Dandy Star Schema

We’ve taken the traditional star schema and modified it to be more modular. The result is smaller blocks that are easier to build with, debug, and move around; clearer interfaces; and fewer ambiguous staging tables.

Published in

Dandy Engineering, Product & Data Blog

4 min readSep 17, 2021

The traditional star schema consists of dimension tables (dim), fact tables (fact), and aggregation tables (agg). The rows in fact tables are typically records of a temporal occurrence (ex: fact_order) and the dimension tables capture lots of information about long-lived entities (ex: dim_customer). An aggregation table can select from fact or dim, but dim and fact can only select from staging tables. A dimension table like dim_customer can have many, many columns that are essentially aggregations of some sort (ex: total orders to date, total orders in first 3 months, etc) and that pull from staging tables with less defined organization.

At Dandy we’ve decided that the star schema can be made more modular. We can reduce the amount of information living in ambiguous staging tables, and we can break up dimension tables into pieces with clearly defined purposes and sources. Aggregations pertaining to a fact or dimension can safely build off of other fact/dim tables (which are clearly defined) rather than from staging tables that often mean different things to different people. More modularity, with clearly defined interfaces, also makes for less mistakes and very methodical debugging.

Additionally, for those who use Looker, more modularity in underlying tables allows for more modularity with Looker views. Smaller views can be easily moved around or added to different explores, meaning faster implementation times and less fields in a given explore.

At Dandy, we have the following table types:

Dimension (Dim)

(ex: dim_customer)

Our dimension tables are much lighter than the traditional dimension tables and contain few aggregations, if any at all. As is traditional, the rows in dimension tables represent entities that are long-lived. In the example of dim_customer, likely fields include: customer_id, linking id 1, linking id 2, name, address, joined_date.

The name of the table usually involves a singular noun rather than a plural one.

Fact

(ex: fact_order)

Fact tables typically record temporal occurrences. In the example of fact_order, likely fields include: order_id, customer_id, shipping_address_id, time_created, status, assorted product information fields).

The name of the table usually involves a singular noun rather than a plural one.

Aggregation (Agg)

(ex: agg_cohort_retention)

An aggregation tables takes information from fact and dim tables and aggregates it up somehow. There aren’t too many rules for them.

Aggregation that Extends a Dimension (AggDimExt)

(ex: aggdimext_customer_orders_summary)

(ex: aggdimext_customer_zendesk_conversation_summary)

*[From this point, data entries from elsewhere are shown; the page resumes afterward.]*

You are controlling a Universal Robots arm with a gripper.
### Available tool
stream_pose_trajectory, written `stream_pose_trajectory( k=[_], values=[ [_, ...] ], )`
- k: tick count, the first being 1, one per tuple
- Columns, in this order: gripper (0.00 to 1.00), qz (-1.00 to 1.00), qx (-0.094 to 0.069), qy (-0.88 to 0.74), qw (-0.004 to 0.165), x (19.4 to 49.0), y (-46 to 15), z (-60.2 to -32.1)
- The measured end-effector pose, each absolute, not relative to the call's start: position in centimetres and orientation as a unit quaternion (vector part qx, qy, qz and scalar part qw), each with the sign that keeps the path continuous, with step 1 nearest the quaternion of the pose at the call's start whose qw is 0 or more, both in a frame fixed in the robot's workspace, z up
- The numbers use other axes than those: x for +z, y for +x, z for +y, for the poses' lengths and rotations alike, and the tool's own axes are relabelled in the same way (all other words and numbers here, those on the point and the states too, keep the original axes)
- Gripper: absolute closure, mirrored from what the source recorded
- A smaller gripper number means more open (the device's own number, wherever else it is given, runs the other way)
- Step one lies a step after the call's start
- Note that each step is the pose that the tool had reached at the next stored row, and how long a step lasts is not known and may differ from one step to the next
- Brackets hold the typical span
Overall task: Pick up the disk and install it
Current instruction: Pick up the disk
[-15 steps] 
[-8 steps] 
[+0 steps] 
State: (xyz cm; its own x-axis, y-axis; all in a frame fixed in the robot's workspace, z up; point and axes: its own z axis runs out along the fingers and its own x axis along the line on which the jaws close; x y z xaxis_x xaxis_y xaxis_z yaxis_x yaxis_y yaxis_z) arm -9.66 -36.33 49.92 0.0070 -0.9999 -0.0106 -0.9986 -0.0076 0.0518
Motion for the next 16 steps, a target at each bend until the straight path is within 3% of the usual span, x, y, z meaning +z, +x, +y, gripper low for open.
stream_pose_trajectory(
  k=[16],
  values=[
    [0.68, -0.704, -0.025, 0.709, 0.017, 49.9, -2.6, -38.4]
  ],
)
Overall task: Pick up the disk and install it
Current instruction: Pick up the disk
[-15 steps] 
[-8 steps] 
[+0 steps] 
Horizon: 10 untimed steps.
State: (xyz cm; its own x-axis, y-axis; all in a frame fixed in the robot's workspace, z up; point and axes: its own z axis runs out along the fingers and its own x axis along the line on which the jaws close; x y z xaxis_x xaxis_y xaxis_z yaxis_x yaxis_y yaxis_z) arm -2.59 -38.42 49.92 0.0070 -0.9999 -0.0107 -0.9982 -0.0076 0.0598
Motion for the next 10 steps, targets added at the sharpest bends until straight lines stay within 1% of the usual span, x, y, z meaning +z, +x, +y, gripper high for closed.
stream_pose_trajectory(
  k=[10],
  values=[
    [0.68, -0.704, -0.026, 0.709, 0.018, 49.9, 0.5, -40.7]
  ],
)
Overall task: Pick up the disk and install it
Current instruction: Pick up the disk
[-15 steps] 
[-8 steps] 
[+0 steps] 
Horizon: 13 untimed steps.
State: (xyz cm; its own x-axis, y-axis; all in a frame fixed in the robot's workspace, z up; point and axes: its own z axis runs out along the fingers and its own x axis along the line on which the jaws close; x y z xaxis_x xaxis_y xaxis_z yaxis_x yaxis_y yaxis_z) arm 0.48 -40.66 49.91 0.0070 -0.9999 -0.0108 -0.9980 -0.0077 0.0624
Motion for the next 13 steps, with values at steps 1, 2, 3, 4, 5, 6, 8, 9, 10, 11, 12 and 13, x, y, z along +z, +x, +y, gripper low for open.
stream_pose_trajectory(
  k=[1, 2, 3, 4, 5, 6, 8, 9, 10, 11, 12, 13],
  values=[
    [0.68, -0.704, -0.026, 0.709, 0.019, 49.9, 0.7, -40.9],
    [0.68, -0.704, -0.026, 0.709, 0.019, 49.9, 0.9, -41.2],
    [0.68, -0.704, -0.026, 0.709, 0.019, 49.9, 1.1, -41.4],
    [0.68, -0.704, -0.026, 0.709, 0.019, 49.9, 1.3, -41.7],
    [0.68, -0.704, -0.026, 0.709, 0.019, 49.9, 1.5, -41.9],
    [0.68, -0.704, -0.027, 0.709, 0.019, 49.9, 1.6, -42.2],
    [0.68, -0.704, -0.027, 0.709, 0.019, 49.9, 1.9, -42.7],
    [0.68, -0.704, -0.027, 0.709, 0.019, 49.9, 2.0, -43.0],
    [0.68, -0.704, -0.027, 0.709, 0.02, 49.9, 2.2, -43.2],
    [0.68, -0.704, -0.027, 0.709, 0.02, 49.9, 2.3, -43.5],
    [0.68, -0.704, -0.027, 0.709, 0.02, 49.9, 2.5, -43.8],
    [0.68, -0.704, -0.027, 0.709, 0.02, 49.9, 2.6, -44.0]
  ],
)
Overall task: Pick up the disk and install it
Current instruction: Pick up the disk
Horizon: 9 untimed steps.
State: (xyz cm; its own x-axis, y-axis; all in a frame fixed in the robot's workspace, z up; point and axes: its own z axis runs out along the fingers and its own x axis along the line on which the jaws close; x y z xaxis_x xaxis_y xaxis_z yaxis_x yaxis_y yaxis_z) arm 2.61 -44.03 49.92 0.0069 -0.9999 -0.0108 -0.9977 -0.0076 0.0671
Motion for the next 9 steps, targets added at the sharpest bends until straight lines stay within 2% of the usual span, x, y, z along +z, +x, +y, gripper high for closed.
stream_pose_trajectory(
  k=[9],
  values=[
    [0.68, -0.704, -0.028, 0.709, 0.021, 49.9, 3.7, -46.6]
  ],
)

An aggregation that extends a dimension takes in fact and dimension tables and aggregates them so that the final table can be joined one-to-one with a dimension table. For the example of aggdimext_customer_orders_summary, we can take the fact_order table and aggregate by customer_id. Fields that we aggregate to might include number of orders, first order date, and last order date.

In the naming of these tables, the name of the dimension is singular while the remainder of the name usually contains a plural of some form

Aggregation that Extends a Fact (AggFactExt)

(ex: aggfactext_invoice_invoice_line_items_summary)

The same ideas apply here as with aggdimext, but the aggregation query groups by a fact id instead of a dimension id. In this example, we are grouping the line items for an invoice up to the level of an invoice, but an invoice is itself a fact.

Date Spine Cross Joined with Another Table (DateSpineCross)

(ex: dataspinecross_cohort_customer_purchases)

The case for cross joining a date spine to another table comes up more often than one might expect. We give this type of table a special designation in our warehouse so that its structure is immediately clear to all who inspect the table.

Staging (Stg)

We avoid staging tables where not logically necessary — there is no need for an extra layer of complexity. Unlike in certain paradigms, we do not have queries for fact/dim/etc tables whose only logic is to cherrypick fields from an underlying staging table. We are also very comfortable having the queries for any fact/dim/agg/aggdimext/etc tables involve numerous CTEs (usually this setup is easier to copy into a db idea for debugging). Staging tables should only exist where there is a logical need for them.

Utility Tables (Util)

One of our use cases for utility tables is unusual mappings that we have between entities where we had to define the mapping logic on the data team side instead of having that mapping pre-defined in production data.